Edgar Mondragón Tenorio Journalist

“The bubble has burst in our face and the causes have been the excess of human greed and miscalculations by financial institutions.”

Julian Robertson

A family sabbatical year in New Zealand was what Julian Robertson needed to clear his head and decide to start what would become one of the first and most successful hedge funds in history.

The beginnings

Robertson grew up in a wealthy family, the son of a textile executive, with no more complications than those of an average child. He entered the University of North Carolina.

Upon completing his studies, Robertson decided to enter the Army, where he served in the U.S. Navy for two years, where, he says, he learned the value of discipline.

He moved to New York and began working as a stockbroker at Kidder, Peabody & Co., where he continued his career for the next twenty years, eventually becoming head of asset management.

The big decision

In 1980, at the age of 47 and after spending a year “resting” in New Zealand, Robertson decided to start managing funds on his own, and founded Tiger Management Corporation, which would become one of the world’s first hedge funds.

Tiger’s start-up capital was $8,000,000 from friends and acquaintances. Over the next few years, Robertson made a name for himself for his keen investment and money management acumen.

In 1987, he was one of the few who foresaw the stock market crash and promptly traded his U.S. stocks for foreign securities, thus circumventing Black Monday. 

Another of his feats as an investor is the incredible 80% return in a single year, in 1993, thanks to a very successful bond deal.

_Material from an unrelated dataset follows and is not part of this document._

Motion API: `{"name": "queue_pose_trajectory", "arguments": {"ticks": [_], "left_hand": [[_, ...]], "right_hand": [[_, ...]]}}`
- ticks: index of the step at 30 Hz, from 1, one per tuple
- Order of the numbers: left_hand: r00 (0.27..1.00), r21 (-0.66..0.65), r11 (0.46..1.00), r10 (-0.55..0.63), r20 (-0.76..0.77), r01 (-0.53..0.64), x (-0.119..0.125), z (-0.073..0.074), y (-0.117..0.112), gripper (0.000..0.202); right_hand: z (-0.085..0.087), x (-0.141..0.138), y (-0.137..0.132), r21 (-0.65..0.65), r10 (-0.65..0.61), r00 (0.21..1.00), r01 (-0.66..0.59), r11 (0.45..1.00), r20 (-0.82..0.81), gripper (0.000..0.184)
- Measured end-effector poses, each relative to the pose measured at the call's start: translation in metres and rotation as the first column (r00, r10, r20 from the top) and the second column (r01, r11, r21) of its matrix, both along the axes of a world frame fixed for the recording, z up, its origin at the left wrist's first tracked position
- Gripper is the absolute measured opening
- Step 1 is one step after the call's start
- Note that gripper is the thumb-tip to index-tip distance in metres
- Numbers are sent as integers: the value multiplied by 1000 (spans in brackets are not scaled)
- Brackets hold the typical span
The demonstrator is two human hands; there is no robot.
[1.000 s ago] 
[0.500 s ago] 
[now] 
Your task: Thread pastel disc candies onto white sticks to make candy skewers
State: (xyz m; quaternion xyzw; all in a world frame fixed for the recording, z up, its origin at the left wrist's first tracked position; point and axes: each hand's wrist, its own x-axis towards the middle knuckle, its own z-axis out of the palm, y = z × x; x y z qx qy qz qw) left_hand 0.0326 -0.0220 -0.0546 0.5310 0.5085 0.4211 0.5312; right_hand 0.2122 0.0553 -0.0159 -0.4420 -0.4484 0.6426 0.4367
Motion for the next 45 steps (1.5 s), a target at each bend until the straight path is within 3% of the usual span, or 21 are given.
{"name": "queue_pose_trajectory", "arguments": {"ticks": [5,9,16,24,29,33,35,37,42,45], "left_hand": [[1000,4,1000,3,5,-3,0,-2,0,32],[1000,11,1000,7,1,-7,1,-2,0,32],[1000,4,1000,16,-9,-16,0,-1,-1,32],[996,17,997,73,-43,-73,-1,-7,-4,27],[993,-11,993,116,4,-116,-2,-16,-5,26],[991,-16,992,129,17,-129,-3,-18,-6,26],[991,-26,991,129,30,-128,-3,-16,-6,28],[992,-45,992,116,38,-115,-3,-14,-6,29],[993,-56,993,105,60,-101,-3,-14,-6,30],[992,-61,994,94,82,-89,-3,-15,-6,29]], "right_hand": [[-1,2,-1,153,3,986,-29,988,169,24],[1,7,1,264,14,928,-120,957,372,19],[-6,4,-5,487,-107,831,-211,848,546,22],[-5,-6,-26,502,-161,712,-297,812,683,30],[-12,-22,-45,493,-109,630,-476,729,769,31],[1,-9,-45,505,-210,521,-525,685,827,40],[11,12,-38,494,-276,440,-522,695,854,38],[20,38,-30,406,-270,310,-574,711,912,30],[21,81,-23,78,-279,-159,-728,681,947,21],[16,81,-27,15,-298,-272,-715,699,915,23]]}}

By 1996, Tiger Management Corporation’s initial capital had become $7.2 billion, and by 1998 Tiger’s total assets were valued at $22.8 billion.

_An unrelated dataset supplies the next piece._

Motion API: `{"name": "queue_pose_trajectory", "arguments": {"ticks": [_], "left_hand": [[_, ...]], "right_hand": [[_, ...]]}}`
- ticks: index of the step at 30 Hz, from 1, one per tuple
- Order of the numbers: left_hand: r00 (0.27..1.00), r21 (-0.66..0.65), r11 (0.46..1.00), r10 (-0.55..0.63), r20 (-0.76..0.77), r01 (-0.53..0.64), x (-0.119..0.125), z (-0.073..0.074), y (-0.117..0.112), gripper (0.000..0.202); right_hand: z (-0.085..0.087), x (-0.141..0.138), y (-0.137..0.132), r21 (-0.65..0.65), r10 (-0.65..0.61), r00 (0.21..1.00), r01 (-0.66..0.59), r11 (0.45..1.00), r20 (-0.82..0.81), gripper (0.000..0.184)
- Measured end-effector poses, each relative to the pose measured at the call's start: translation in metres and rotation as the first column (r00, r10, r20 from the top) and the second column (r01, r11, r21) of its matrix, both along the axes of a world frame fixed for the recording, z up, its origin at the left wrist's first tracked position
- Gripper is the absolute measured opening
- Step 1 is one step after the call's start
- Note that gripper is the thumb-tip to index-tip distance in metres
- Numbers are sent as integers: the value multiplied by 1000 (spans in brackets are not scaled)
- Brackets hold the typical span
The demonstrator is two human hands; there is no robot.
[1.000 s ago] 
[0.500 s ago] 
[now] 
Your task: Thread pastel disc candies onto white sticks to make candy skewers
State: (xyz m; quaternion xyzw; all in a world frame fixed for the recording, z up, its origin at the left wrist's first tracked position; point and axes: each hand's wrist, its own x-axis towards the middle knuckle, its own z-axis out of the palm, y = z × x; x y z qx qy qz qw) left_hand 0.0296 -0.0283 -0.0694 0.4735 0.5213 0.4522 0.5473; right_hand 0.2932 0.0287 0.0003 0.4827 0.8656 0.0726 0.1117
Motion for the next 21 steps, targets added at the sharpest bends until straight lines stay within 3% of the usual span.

The turnaround he couldn’t understand

1994 was the beginning of the end for Tiger Management Corporation, that year Robertson decided to change investment strategy and focus on buying currencies and bonds, in imitation of George Soros’ strategy. However, the company posted a loss in the first quarter of that year of 12%, which led to an outflow of investors from the fund.

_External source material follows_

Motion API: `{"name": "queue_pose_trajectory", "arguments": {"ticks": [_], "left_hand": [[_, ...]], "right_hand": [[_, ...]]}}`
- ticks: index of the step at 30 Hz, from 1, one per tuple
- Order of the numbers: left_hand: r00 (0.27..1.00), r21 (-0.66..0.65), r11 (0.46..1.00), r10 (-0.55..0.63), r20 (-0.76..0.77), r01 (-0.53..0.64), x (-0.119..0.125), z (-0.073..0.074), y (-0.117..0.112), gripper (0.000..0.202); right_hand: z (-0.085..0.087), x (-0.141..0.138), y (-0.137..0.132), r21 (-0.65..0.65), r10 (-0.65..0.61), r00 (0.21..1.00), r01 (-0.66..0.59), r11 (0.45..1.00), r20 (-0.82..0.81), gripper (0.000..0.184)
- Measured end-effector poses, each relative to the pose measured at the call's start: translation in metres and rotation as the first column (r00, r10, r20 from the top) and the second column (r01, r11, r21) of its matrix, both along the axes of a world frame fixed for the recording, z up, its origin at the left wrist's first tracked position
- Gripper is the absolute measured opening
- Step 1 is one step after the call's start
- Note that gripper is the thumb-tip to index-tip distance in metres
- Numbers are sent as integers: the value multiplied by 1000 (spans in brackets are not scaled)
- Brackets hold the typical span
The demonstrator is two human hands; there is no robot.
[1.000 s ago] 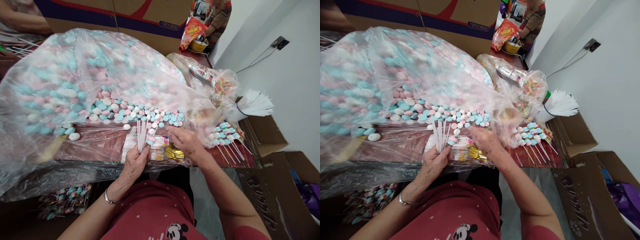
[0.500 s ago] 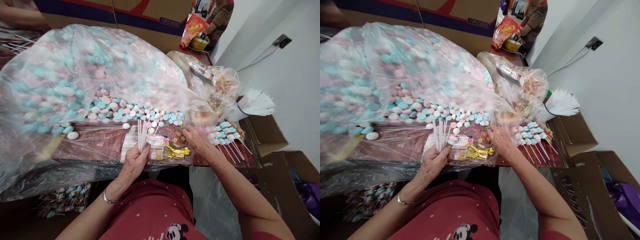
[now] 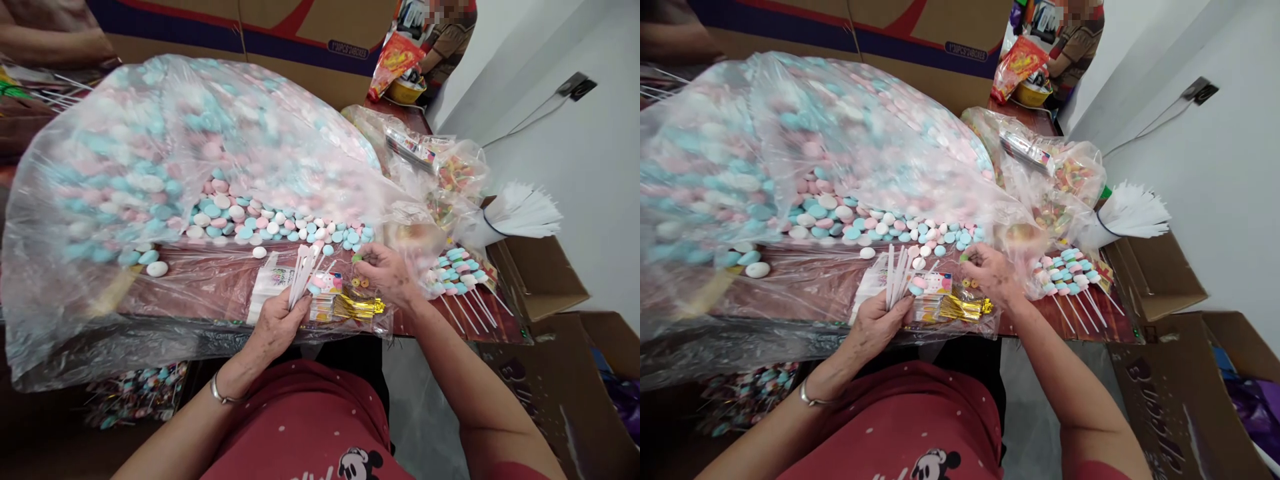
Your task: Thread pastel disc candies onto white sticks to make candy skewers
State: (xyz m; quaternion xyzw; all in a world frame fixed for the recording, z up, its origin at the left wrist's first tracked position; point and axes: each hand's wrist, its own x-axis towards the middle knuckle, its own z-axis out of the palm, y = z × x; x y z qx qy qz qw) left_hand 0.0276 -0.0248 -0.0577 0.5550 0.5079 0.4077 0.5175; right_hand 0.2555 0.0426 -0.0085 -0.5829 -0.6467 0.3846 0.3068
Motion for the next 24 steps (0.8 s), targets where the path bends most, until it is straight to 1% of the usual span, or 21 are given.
{"name": "queue_pose_trajectory", "arguments": {"ticks": [2,3,5,8,12,17,21,24], "left_hand": [[1000,6,1000,-24,-10,24,0,3,2,33],[1000,10,1000,-29,-11,29,1,5,2,32],[999,17,999,-32,-8,32,2,7,3,31],[1000,21,999,-29,-6,29,3,8,4,30],[1000,15,1000,-16,-21,17,4,9,3,29],[1000,8,1000,-19,-15,19,4,9,2,30],[1000,1,1000,-21,-21,21,4,10,3,30],[999,-6,1000,-15,-31,15,4,11,4,30]], "right_hand": [[-2,-17,3,-98,-29,979,9,995,-201,13],[-3,-25,4,-128,-37,963,3,992,-266,15],[-7,-36,7,-147,-44,938,-7,989,-345,16],[-11,-40,9,-146,-54,920,-3,989,-388,17],[-8,-38,5,-180,-92,898,15,984,-431,19],[-5,-41,-4,-277,-189,828,42,960,-528,20],[-10,-44,-6,-353,-272,767,63,933,-581,25],[-15,-44,-4,-371,-318,744,101,923,-588,29]]}}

In 1995, although it was a profitable year, profits were well below the average of the major stock market indexes and only because it managed to capitalize on short positions in copper futures. This pair of failed years cost Robertson $800 million in investor outflows.

Although the next few years continued without major setbacks, 1999 was a year of unfortunate events and large losses. Betting against the Japanese interest rate or on unsettled short-term Russian bonds cost Robertson nearly $2.6 billion.

The market was still moving and changing around new technologies, and Robertson made the decision to bet against the trend when it indicated the bidding of technology companies. This mistake cost him $6 billion between 1999 and 2000.

In April 2000, after confessing his lack of understanding of the modern market, which, according to him, does not act under a logical dynamic, he decided to close his six funds and return the remaining capital to retire from Wall Street.

What is his investment style?

In his prime, Julian Roberson could boast of his great ability to find hidden numbers in financial statements and make the best investment decisions.

In addition, he always made sure that at Tiger Management Corporation, only the best people were employed to provide ideas and analysis beyond the number sheets.

Julian Robertson today

In retirement, Robertson continues to invest his capital in venture funds created by the people he trained. He has an estimated personal fortune of $4.4 billion and is an active philanthropist and supporter of various social and educational causes.

His legacy of ups and downs around phases of openness to ideas and the closed-mindedness of hubris are lessons that remain for all investors to heed in order to learn how to make the best decisions.